When Joseph Suaalii was first the subject of a tug of war between rugby league and rugby union, in 2020, it was reported he had been offered $1 million a season by Rugby Australia.
It was a hatchet job from a reporting sense, with RA bosses vehemently denying the reported figure.
At the time, rugby officials quietly suggested the real figure was roughly a third of that.
So let’s say a 16-year-old Joseph Suaalii was offered $300,000 to join rugby three years ago.
Has his value really risen more than 500 per cent in that time?
You’d be hard-pressed to find someone who’d say yes.
Rugby Australia has just secured Suaalii’s services on a three-year deal worth reportedly $1.6 million from 2025 onwards.
But how much money could the game have saved if he’d been signed on 300k in 2020?
A lot, is the basic answer.
Constant chatter about the 15-man code’s struggle to hold on to superstar schoolboy talent because the NRL and AFL have more money doesn’t really pass the pub test when a 19-year-old can be offered the biggest deal in the code’s history.
How many young talented players could be saved from switching codes by being more strategic with finances at a development level?

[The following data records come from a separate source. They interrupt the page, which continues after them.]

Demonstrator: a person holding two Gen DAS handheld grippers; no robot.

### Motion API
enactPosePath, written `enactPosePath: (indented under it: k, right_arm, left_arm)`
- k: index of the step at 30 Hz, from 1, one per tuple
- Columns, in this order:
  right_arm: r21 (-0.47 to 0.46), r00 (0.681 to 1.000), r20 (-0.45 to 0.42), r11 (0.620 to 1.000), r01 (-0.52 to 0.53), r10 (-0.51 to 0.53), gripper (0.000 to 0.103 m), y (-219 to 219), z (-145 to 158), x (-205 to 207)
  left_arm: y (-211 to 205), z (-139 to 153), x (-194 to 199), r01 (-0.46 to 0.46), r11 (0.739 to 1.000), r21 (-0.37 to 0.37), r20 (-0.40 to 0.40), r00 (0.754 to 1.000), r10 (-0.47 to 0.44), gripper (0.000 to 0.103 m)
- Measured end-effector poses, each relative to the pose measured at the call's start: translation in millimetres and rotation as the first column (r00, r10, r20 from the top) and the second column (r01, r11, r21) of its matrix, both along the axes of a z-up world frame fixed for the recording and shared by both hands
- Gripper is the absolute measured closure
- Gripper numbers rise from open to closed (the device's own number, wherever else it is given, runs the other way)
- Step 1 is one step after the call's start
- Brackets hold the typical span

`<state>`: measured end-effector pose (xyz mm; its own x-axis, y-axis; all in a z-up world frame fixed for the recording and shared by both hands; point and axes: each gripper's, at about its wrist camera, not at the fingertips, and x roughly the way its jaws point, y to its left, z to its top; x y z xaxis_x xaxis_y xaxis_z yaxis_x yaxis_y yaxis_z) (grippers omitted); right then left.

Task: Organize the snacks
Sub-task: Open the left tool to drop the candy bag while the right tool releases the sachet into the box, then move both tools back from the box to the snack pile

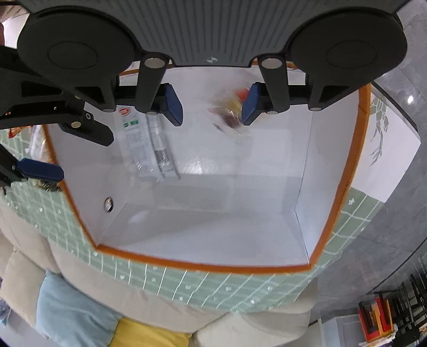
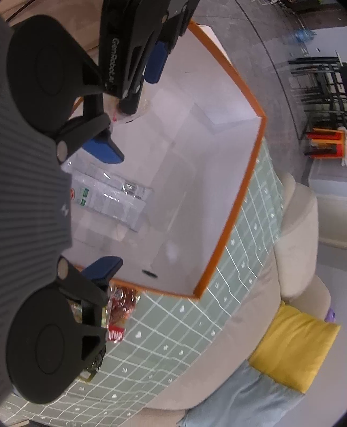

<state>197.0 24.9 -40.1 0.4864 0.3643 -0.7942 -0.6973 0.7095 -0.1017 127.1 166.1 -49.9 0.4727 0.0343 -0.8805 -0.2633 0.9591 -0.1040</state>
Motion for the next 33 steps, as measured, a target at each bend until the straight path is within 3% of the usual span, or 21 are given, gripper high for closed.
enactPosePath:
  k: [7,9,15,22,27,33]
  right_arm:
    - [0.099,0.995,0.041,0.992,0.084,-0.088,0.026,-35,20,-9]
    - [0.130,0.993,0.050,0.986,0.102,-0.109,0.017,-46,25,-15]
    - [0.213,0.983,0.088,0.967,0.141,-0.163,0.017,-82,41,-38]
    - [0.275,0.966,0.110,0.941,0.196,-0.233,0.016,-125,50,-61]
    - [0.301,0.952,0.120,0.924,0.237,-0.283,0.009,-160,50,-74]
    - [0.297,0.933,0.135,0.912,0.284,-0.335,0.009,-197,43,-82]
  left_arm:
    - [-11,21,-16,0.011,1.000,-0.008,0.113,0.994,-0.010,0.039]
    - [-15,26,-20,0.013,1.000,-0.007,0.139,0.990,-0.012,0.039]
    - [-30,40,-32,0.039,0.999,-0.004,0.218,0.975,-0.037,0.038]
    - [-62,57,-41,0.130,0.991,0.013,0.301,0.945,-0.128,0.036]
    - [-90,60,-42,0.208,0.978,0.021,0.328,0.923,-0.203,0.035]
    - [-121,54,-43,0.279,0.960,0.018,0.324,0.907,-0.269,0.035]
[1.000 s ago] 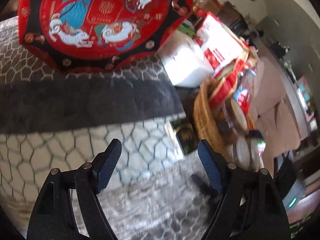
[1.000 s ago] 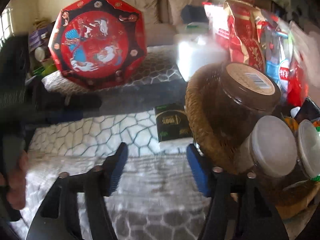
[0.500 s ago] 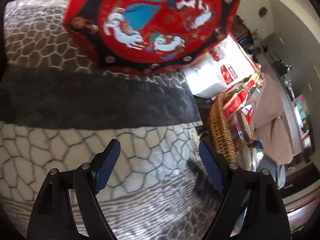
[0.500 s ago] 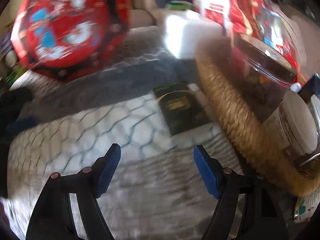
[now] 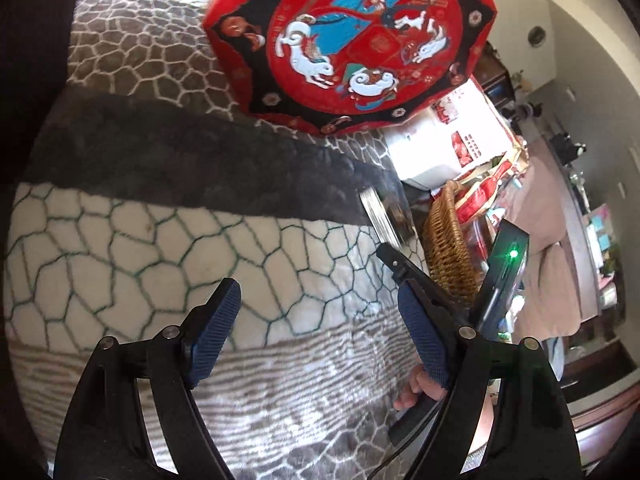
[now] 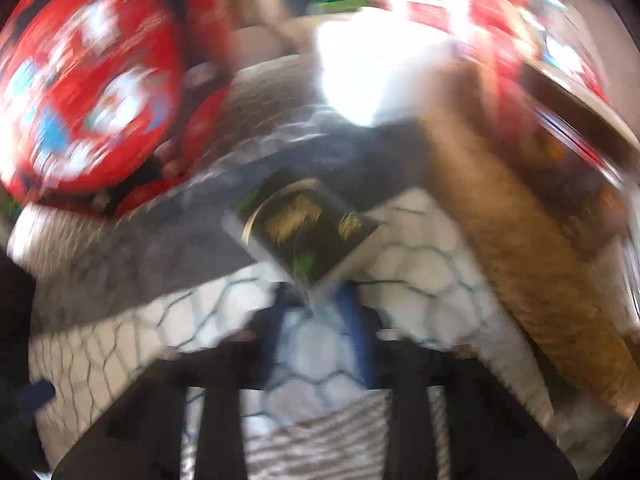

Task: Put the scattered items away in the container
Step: 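Grasp the small black box on the cloth with the right gripper, then carry the black box over the white tray with the right gripper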

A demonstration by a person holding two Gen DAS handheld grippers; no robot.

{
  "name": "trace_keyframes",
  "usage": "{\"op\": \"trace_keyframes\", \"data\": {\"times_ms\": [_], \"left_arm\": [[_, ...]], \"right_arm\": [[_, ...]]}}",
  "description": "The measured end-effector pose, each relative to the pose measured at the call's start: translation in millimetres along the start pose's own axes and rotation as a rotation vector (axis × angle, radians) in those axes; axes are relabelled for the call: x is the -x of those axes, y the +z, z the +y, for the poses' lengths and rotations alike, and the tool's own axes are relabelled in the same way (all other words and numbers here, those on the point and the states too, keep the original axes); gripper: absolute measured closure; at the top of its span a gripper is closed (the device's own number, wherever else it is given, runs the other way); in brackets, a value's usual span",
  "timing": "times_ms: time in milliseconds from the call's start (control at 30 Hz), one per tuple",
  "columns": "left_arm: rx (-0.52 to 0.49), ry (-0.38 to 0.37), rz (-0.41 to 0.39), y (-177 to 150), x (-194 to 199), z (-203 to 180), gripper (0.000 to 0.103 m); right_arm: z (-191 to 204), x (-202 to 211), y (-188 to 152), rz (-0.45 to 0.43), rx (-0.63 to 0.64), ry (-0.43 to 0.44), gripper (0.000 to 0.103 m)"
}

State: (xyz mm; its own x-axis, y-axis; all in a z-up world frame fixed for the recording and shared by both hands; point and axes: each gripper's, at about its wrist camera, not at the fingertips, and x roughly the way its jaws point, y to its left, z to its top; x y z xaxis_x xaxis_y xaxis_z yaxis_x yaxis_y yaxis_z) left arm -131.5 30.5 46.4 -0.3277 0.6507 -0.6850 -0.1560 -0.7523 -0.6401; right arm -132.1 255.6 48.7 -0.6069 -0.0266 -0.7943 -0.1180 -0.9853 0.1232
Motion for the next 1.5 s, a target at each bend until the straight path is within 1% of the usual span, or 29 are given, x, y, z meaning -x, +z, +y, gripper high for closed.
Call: {"op": "trace_keyframes", "data": {"times_ms": [67, 133, 167, 200, 233, 267, 300, 333, 400, 467, 500, 567, 633, 667, 700, 733, 767, 800, 833, 900, 967, 1033, 1133, 1267, 1333, 1367, 1400, 1433, 1500], "left_arm": [[0.002, 0.006, -0.004, -1, 6, 3, 0.024], [0.01, 0.006, -0.008, -1, 12, 6, 0.024], [0.014, 0.0, -0.009, -1, 15, 7, 0.024], [0.016, -0.004, -0.01, -1, 17, 8, 0.024], [0.014, -0.004, -0.011, -2, 18, 9, 0.023], [0.009, -0.004, -0.01, -3, 19, 9, 0.023], [0.002, -0.001, -0.007, -4, 19, 8, 0.023], [-0.002, 0.002, -0.005, -5, 18, 8, 0.023], [0.001, -0.002, 0.003, -7, 15, 8, 0.022], [0.009, -0.002, 0.008, -7, 10, 7, 0.022], [0.009, 0.0, 0.011, -6, 8, 7, 0.022], [-0.001, 0.016, 0.015, -6, 5, 4, 0.022], [-0.019, 0.032, 0.015, -6, 3, 0, 0.022], [-0.023, 0.031, 0.016, -6, 3, 0, 0.022], [-0.025, 0.03, 0.018, -6, 2, -1, 0.022], [-0.025, 0.032, 0.018, -6, 2, -1, 0.022], [-0.024, 0.031, 0.018, -6, 2, -1, 0.022], [-0.023, 0.026, 0.018, -6, 2, -1, 0.022], [-0.021, 0.022, 0.02, -7, 2, -1, 0.022], [-0.014, 0.018, 0.024, -7, 3, -1, 0.022], [0.007, -0.005, 0.024, -7, 7, -1, 0.022], [0.048, -0.059, 0.024, -6, 14, 2, 0.022], [0.102, -0.126, 0.014, -4, 29, 4, 0.022], [0.137, -0.179, -0.008, -6, 53, 0, 0.022], [0.134, -0.183, -0.019, -11, 67, -4, 0.029], [0.127, -0.178, -0.03, -14, 75, -6, 0.055], [0.125, -0.195, -0.038, -16, 84, -8, 0.075], [0.127, -0.202, -0.045, -19, 94, -10, 0.075], [0.137, -0.187, -0.062, -22, 116, -11, 0.075]], "right_arm": [[10, 5, -6, 0.004, 0.053, 0.063, 0.099], [20, 11, -14, 0.057, 0.105, 0.152, 0.099], [24, 16, -16, 0.064, 0.131, 0.162, 0.097], [27, 26, -15, 0.029, 0.17, 0.135, 0.093], [26, 33, -11, -0.008, 0.19, 0.116, 0.073], [23, 38, -2, -0.039, 0.208, 0.103, 0.03], [20, 38, 8, -0.05, 0.224, 0.097, 0.014], [18, 32, 19, -0.045, 0.243, 0.092, 0.006], [16, 17, 43, -0.012, 0.302, 0.086, 0.009], [21, -4, 61, 0.05, 0.341, 0.089, 0.011], [24, -12, 67, 0.071, 0.365, 0.069, 0.011], [26, -19, 62, 0.133, 0.41, 0.075, 0.016], [30, -31, 59, 0.167, 0.455, 0.004, 0.016], [31, -36, 59, 0.174, 0.471, -0.004, 0.017], [29, -43, 58, 0.198, 0.467, 0.005, 0.02], [26, -48, 57, 0.215, 0.455, 0.007, 0.039], [22, -52, 57, 0.233, 0.44, 0.025, 0.05], [16, -52, 57, 0.239, 0.411, 0.073, 0.05], [14, -51, 56, 0.245, 0.402, 0.101, 0.05], [11, -44, 50, 0.244, 0.4, 0.156, 0.051], [11, -32, 44, 0.231, 0.403, 0.21, 0.051], [19, -5, 32, 0.181, 0.449, 0.299, 0.051], [39, 38, 8, 0.14, 0.548, 0.392, 0.051], [69, 92, -19, 0.101, 0.675, 0.469, 0.05], [86, 110, -24, 0.098, 0.697, 0.505, 0.05], [95, 119, -26, 0.094, 0.714, 0.517, 0.05], [106, 127, -28, 0.084, 0.741, 0.513, 0.05], [114, 131, -30, 0.087, 0.762, 0.503, 0.05], [127, 143, -34, 0.081, 0.774, 0.525, 0.05]]}}
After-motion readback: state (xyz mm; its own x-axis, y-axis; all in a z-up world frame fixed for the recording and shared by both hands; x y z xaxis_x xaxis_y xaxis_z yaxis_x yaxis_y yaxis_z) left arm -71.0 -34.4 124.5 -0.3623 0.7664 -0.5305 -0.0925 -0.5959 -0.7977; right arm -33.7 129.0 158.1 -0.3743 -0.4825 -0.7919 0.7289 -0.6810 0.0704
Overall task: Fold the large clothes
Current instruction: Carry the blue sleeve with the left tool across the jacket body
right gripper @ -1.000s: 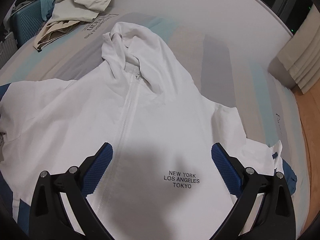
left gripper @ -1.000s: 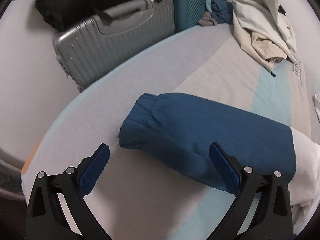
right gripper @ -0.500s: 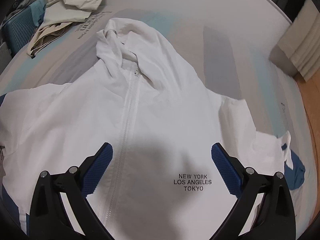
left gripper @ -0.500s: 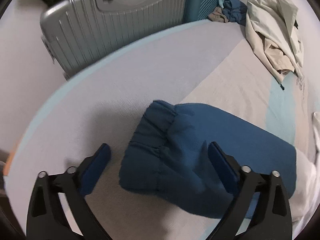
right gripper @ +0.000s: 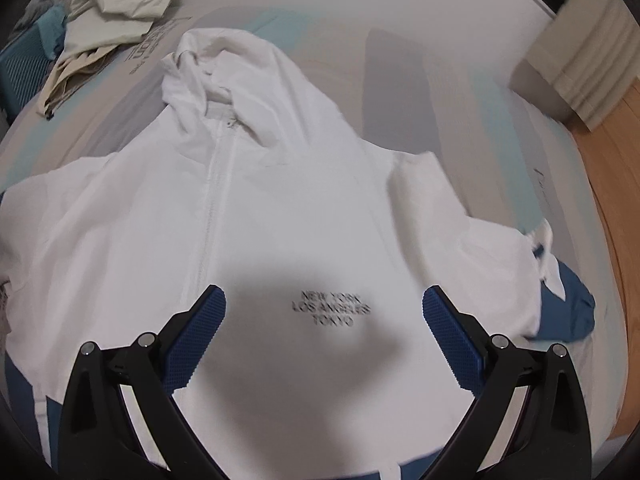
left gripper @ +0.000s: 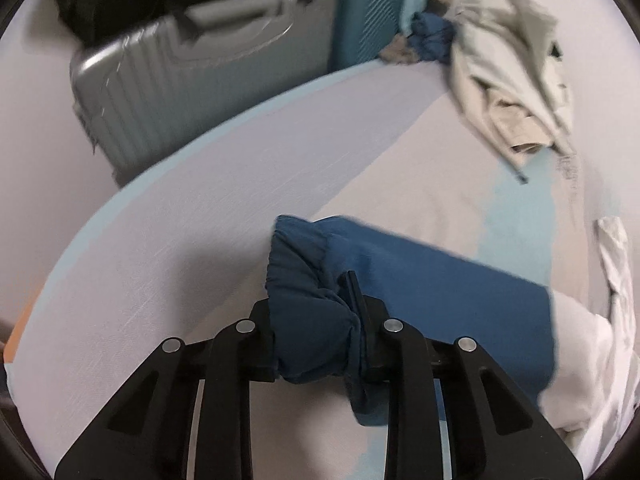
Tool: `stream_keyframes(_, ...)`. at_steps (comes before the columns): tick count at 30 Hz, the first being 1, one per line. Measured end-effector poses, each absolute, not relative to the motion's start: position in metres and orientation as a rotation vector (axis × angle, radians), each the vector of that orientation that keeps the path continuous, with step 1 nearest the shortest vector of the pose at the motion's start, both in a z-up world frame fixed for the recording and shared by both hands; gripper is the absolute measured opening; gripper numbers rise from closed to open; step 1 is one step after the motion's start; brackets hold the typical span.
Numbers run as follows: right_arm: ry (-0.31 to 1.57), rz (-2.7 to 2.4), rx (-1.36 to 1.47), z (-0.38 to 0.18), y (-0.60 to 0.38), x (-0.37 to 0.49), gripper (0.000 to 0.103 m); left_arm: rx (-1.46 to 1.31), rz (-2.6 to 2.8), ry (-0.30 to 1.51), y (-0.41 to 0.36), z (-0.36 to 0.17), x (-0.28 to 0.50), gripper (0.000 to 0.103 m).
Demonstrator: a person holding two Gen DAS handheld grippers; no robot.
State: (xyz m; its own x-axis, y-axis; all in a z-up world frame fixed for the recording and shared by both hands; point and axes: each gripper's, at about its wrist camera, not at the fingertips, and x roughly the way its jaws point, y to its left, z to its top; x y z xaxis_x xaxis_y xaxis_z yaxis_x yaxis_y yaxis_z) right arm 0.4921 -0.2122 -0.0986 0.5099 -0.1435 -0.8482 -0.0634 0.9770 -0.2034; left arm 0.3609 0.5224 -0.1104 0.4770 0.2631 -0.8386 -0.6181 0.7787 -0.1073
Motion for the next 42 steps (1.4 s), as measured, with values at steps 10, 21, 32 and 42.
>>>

Again, the basic answer is a lot.
Brisbane Times understands Suaalii’s Roosters teammate, Sam Walker, was courted by Queensland Rugby at the time he was graduating from GPS school Ipswich Grammar but the investment supported wasn’t there to help retain the talented playmaker.
Walker is a good friend of Reds’ scrum-half Kalani Thomas, and he played flyhalf in rugby, a position where the game has struggled for talent for many years.
He eventually signed with the Roosters on a deal worth approximately $450,000 over two years, and rugby couldn’t even make an offer that would make him think twice about the move.
That is despite Walker being considered by many to be the best young number 10 coming through the Queensland system since Elton Flatley in the mid-1990’s.
The fact he won the NRL’s “Rookie of the Year” Award in 2021 is testament to his potential.
Since Walker left rugby, the Wallabies have recalled two veteran flyhalves from overseas – Quade Cooper and Bernard Foley – and used three others in almost carousel-like fashion: Noah Lolesio, James O’Connor and Ben Donaldson.
Perhaps Rugby can’t compete with $200,000 per year for a 17-year-old, but if we have the finances to offer $1.6 million (this reporter has heard the Suaalii deal may be as high as $1.9 million), then we have to ask the question: why can’t we afford to pay more to keep the next Walker and Suaalii from leaving?
As one senior stakeholder in the game said, “consider the generational shift that amount of money could make in retaining 40 of the best schoolboys or investing in community or competition pathways”.
Offering 30-40 of the best schoolboy/teenage talent even $50,000 contracts would seriously stem the haemorrhaging of talent to rival codes. And it would cost roughly the same as poaching a single player back from the NRL.
Here’s the other concern Rugby Australia has in the wake of the Suaalii deal: current stars are going to increase their asking price in future contract negotiations.
Trumpeted as a win for rugby union in the ‘code war’ with rugby league, the recruitment of Suaalii has created the type of buzz rugby union isn’t accustomed to.
And it should be celebrated.
But current rugby players are already asking questions of their managers/agents about how this deal will affect their own contract situations.
Brisbane Times knows of one off-contract star, who plays similar positions to the league convert, already questioning his worth to Rugby Australia.
This player won’t be alone and can you blame them when a 19-year-old has just been given a contract bigger than anything offered before?
Queenslanders know all too well how skewed the real estate market has become after interstate buyers sent local house prices through the roof during the covid pandemic.
Impulse purchasing and paying significantly over market value has driven prices to record levels.
The Suaalii deal could do the same to the player market in rugby.